HYBALL Charged-Particle Detector System

HYBALL Charged-Particle Detector System
Construction of a small 4π (HYBALL) array of charged-particle detectors to operate as an inner ball inside the CLARION array of clover Ge detectors, is in progress. The first phase of the project, which consists of an array of 95 CsI(Tl)-crystals coupled to photodiodes has been completed and is being commissioned with beams from the HRIBF. Preliminary results indicate that its use with CLARION and RMS will allow excellent channel selection by simultaneous detection of light-charged particles emitted in heavy-ion fusion-evaporation reactions. In addition, it will allow kinematic reconstruction of the recoil momenta and, thus, event-by-event correction of the gamma-ray spectra for the Doppler broadening introduced by particle emission.

Fig 1. - A view of the CsI portion of the HYBALL as seen from the beam direction.

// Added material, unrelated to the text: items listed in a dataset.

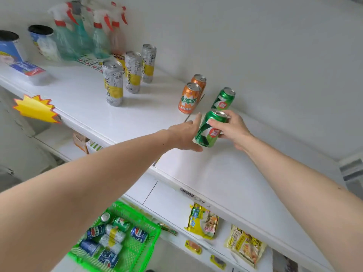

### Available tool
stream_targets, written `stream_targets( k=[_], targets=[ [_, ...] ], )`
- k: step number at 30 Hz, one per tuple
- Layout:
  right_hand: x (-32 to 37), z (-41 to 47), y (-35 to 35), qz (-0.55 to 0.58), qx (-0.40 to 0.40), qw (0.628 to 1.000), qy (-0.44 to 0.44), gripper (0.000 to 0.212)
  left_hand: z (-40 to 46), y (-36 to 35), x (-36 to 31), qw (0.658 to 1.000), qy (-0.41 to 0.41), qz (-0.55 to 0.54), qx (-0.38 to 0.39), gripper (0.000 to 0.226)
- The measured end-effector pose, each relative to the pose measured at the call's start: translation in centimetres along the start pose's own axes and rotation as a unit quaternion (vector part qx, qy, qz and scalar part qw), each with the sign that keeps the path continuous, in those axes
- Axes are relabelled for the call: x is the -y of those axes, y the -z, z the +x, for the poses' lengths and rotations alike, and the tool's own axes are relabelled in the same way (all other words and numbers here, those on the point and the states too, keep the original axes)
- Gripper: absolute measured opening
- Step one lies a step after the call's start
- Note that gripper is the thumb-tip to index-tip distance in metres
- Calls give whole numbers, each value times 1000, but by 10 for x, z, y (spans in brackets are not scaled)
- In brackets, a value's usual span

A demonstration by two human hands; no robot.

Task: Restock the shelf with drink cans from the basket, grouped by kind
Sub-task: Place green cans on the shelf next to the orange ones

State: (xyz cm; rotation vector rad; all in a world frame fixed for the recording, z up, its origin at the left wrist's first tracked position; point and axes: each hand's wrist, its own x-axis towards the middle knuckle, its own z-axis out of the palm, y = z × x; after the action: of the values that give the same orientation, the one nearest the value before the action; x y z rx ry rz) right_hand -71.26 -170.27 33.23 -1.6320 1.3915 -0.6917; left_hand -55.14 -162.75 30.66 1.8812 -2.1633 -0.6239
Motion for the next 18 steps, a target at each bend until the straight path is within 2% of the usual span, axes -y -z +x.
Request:
stream_targets(
  k=[4,7,18],
  targets=[
    [-12,35,14,-45,-38,998,28,63,22,-4,-4,995,20,101,8,85],
    [-19,57,18,-39,-51,997,32,58,37,-5,-6,988,25,150,22,65],
    [-26,106,17,-46,-49,996,51,61,65,-7,-2,981,52,177,67,57]
  ],
)
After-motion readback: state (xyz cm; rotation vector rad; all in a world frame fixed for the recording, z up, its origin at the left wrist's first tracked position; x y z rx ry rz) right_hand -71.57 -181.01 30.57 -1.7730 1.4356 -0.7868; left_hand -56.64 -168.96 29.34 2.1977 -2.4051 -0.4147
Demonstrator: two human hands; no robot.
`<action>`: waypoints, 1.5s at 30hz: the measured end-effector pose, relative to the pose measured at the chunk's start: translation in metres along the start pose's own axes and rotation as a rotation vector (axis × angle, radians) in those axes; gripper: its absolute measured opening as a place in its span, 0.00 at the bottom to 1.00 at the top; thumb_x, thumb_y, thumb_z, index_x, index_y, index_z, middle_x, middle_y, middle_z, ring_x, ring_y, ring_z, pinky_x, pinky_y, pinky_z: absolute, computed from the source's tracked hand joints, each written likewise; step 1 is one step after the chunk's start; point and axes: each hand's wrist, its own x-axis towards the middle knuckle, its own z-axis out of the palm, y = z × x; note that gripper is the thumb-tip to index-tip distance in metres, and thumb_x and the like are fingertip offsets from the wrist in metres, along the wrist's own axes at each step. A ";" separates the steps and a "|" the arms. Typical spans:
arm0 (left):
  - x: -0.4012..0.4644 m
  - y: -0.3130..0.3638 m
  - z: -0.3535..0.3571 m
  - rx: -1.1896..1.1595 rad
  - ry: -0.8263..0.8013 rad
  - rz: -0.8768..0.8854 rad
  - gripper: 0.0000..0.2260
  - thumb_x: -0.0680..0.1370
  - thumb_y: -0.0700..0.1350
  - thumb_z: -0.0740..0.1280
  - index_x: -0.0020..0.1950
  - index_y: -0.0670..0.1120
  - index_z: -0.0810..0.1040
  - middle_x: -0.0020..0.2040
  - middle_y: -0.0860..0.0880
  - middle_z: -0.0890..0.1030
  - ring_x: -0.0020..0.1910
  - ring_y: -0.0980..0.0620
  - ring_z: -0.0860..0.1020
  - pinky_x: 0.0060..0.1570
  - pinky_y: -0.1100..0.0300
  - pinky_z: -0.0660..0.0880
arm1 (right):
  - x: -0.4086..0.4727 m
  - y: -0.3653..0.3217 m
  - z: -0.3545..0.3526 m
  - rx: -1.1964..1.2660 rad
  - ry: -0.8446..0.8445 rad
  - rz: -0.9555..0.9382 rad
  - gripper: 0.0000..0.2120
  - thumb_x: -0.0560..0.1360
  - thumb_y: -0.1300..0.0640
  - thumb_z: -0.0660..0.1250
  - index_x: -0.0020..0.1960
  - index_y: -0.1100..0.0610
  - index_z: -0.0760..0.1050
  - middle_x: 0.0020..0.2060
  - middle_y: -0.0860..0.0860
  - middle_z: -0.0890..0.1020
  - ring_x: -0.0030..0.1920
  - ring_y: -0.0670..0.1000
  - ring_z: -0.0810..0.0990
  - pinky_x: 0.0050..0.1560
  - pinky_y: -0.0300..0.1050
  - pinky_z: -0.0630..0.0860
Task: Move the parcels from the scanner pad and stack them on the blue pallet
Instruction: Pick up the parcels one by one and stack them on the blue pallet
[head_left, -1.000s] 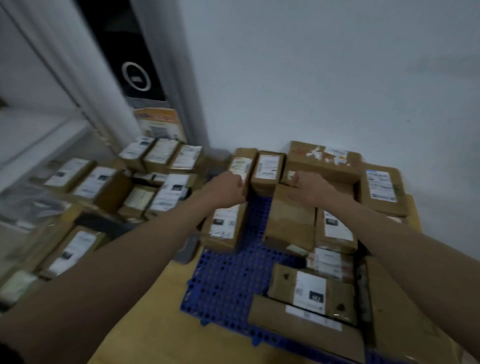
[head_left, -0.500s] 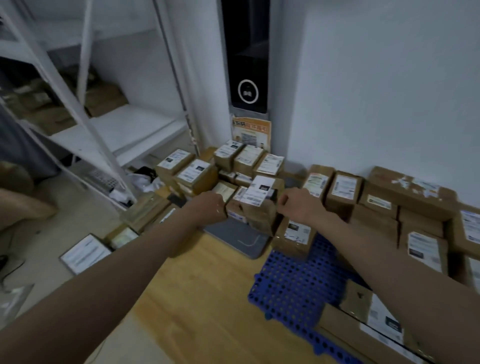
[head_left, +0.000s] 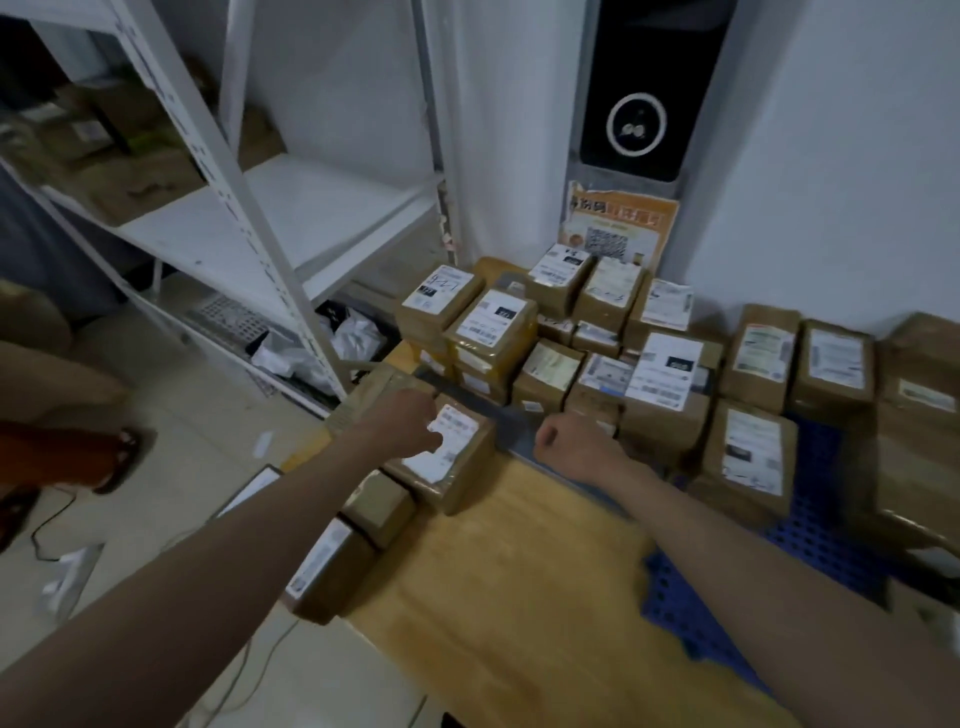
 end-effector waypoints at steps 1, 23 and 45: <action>0.000 -0.013 0.004 0.007 -0.013 -0.012 0.18 0.76 0.52 0.68 0.61 0.44 0.75 0.58 0.47 0.76 0.52 0.49 0.74 0.46 0.60 0.68 | 0.005 -0.009 0.013 0.016 -0.018 0.018 0.08 0.76 0.58 0.64 0.42 0.61 0.77 0.39 0.56 0.81 0.40 0.53 0.80 0.40 0.50 0.78; 0.040 -0.040 0.079 -0.110 -0.141 -0.183 0.30 0.74 0.46 0.71 0.71 0.41 0.61 0.66 0.41 0.68 0.63 0.42 0.72 0.58 0.54 0.71 | 0.073 -0.056 0.151 0.498 -0.036 0.503 0.19 0.79 0.56 0.63 0.67 0.63 0.67 0.60 0.60 0.77 0.48 0.60 0.83 0.43 0.52 0.83; 0.012 0.056 0.075 -0.206 -0.271 0.090 0.43 0.62 0.49 0.82 0.69 0.41 0.62 0.66 0.44 0.73 0.64 0.45 0.73 0.59 0.53 0.75 | -0.042 0.016 0.074 0.490 -0.074 0.398 0.33 0.69 0.59 0.76 0.69 0.59 0.65 0.56 0.56 0.80 0.44 0.50 0.80 0.49 0.49 0.81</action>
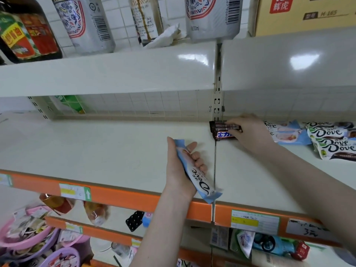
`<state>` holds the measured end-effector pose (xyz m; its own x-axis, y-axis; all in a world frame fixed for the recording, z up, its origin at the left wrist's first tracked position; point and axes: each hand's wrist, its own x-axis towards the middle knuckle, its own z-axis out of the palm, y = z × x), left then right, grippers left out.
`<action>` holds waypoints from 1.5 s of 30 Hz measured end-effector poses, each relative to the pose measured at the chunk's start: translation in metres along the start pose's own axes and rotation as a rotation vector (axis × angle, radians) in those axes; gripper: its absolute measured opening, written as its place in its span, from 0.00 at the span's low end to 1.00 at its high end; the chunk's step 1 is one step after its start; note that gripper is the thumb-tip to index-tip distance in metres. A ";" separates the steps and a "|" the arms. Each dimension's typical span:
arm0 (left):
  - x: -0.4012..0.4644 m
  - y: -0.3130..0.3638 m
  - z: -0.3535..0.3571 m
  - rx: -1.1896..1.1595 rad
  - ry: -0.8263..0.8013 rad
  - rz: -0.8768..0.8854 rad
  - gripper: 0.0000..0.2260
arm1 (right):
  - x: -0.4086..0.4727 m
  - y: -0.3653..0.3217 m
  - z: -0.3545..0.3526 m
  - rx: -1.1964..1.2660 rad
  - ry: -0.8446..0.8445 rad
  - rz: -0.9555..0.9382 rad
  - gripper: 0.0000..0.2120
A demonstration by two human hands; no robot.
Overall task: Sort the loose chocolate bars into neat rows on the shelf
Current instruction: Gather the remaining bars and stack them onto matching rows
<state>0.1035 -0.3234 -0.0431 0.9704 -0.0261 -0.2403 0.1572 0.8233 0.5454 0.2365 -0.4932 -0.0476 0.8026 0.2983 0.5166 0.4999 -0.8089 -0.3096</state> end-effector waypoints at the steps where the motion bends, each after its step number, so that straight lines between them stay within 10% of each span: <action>1: 0.000 0.000 0.001 0.004 -0.001 0.010 0.28 | -0.006 -0.006 -0.008 0.035 0.002 0.020 0.09; 18: -0.018 -0.051 0.038 0.267 0.065 0.184 0.29 | -0.134 -0.059 -0.088 0.918 -0.374 0.491 0.06; 31: -0.029 -0.128 0.081 0.853 -0.041 0.214 0.06 | -0.155 0.034 -0.133 0.944 -0.360 0.540 0.03; 38: -0.018 -0.123 0.091 1.349 -0.162 0.275 0.12 | -0.133 0.077 -0.156 0.717 -0.205 0.152 0.26; 45: -0.005 -0.110 0.094 1.662 -0.315 0.246 0.03 | -0.124 0.087 -0.154 0.466 -0.241 0.096 0.10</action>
<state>0.0990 -0.4674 -0.0267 0.9631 -0.2686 0.0160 -0.1807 -0.6014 0.7782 0.1301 -0.6787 -0.0159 0.8763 0.3864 0.2877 0.4684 -0.5438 -0.6963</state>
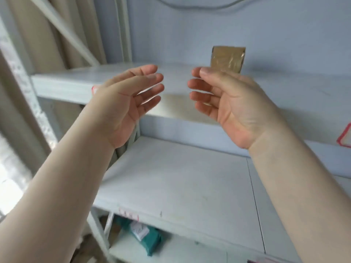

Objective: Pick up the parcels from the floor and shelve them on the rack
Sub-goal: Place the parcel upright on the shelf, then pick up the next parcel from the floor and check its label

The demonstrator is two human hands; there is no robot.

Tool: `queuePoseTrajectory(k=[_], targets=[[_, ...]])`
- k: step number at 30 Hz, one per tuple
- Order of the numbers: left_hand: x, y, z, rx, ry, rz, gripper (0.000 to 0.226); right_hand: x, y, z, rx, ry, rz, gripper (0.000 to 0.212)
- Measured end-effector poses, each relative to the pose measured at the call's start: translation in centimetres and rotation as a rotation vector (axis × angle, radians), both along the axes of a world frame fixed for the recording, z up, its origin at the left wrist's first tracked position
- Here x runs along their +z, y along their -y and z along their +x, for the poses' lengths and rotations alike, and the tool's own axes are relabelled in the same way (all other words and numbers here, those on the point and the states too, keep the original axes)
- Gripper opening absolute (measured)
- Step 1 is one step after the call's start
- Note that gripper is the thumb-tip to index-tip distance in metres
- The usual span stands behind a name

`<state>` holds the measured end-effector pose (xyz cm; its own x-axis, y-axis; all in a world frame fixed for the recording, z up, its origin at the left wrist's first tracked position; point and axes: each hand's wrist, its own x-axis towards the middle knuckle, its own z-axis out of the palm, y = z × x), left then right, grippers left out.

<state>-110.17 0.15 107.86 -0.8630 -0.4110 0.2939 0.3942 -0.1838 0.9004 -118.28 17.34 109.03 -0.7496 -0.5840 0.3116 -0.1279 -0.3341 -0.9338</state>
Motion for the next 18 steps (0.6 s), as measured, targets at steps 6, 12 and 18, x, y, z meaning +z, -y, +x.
queuePoseTrajectory(k=[6,12,18], targets=[[-9.4,-2.7,7.7,0.275,0.217,0.171,0.017,-9.3,0.4,4.7,0.136,0.136,0.206,0.008],[-18.5,-4.7,17.1,0.486,0.430,0.347,0.016,-18.0,1.9,12.3,0.286,0.321,0.397,0.005],[-25.6,-7.1,28.1,0.617,0.546,0.522,0.022,-24.9,1.9,21.5,0.418,0.356,0.581,0.006]])
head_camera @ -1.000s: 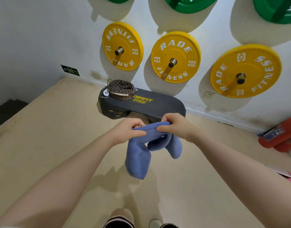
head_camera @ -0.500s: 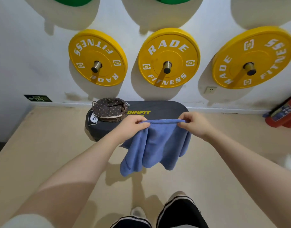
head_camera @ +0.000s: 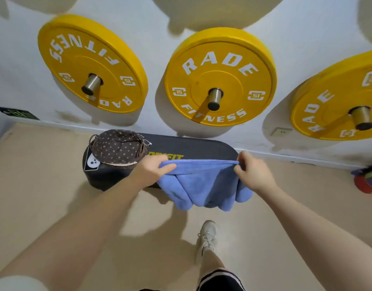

The requirements to minimize the attenuation of gamma-rays prohibits the use of massive detectors. The combination of CsI(Tl) coupled to large area photodiodes provides a thin compact detector Fig. 1. This technology has been successfully used with the 8-pi-Miniball [1] and the Gammasphere-Microball [2]. Particle identification will be achieved by pulse shape discrimination with electronic gates on CsI(Tl) output pulses. The detector consists of a 95-element CsI(Tl) array mounted in 9 concentric rings shown in Fig. 2. and described in Table 1. In the second phase, 79 of the CsI detectors will be used to cover angles greater than 25 degrees and will be complemented, without loss of efficiency, with large-area, segmented, silicon microstrip detectors in the forward direction. Proton-alpha discrimination in the Si-detectors may be achieved using either a single layer in the transmission mode, or two layers of Si-detectors in a dE-E configuration.

Fig. 2 - The CsI portion of HYBALL mounted in the target chamber. Note the preamplifier section is mounted directly inside the overhead support structure. The CLARION array and first quadrupole of the RMS is also observed.

The Hyball array is housed in an aluminum target chamber with a forward funnel that will accommodate the microstrip-Si-detectors Fig. 3. The geometry of this chamber minimizes the exposure of the Ge- and CsI-detectors to the gamma-rays and positrons resulting from the decay of the scattered radioactive ions.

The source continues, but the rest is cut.